**WORK TO BE COMPLETED:** For the material below, output exactly the span from the line with "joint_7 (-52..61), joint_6" to the line with "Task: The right", including both, and nothing besides.

**SUPPLIED DATA:**
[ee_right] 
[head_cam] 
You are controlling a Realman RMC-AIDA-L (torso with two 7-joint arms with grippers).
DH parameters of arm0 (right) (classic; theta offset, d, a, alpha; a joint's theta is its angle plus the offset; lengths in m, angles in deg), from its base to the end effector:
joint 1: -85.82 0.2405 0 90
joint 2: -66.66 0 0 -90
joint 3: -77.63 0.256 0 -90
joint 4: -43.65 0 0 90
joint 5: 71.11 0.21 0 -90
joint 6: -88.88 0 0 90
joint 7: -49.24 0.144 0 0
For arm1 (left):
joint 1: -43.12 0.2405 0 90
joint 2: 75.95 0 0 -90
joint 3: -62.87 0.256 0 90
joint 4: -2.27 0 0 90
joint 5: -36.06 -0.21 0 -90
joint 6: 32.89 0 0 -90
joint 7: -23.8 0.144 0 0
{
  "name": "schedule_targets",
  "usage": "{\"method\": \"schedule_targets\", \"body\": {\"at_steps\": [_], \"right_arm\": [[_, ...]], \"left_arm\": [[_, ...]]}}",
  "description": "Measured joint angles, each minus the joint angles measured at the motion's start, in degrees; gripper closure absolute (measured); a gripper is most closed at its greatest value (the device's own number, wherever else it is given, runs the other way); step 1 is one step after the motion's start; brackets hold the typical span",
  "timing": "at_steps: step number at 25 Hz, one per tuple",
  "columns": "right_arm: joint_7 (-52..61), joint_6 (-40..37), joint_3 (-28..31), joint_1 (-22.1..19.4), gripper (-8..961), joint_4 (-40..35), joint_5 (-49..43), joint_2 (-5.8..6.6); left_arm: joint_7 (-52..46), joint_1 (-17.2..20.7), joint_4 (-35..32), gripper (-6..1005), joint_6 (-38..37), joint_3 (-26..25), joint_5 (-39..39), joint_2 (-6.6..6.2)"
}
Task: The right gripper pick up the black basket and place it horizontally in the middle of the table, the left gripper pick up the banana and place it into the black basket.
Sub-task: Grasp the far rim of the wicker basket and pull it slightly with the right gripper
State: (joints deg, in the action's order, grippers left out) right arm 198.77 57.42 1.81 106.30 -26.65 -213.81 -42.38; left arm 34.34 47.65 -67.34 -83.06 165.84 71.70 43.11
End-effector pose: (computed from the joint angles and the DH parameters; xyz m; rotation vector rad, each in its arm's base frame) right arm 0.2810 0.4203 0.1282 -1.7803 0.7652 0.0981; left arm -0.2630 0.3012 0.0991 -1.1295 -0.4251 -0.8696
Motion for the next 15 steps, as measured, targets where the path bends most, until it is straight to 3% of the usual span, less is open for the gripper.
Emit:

**TASK OUTPUT:**
  "columns": "right_arm: joint_7 (-52..61), joint_6 (-40..37), joint_3 (-28..31), joint_1 (-22.1..19.4), gripper (-8..961), joint_4 (-40..35), joint_5 (-49..43), joint_2 (-5.8..6.6); left_arm: joint_7 (-52..46), joint_1 (-17.2..20.7), joint_4 (-35..32), gripper (-6..1005), joint_6 (-38..37), joint_3 (-26..25), joint_5 (-39..39), joint_2 (-6.6..6.2)"
}
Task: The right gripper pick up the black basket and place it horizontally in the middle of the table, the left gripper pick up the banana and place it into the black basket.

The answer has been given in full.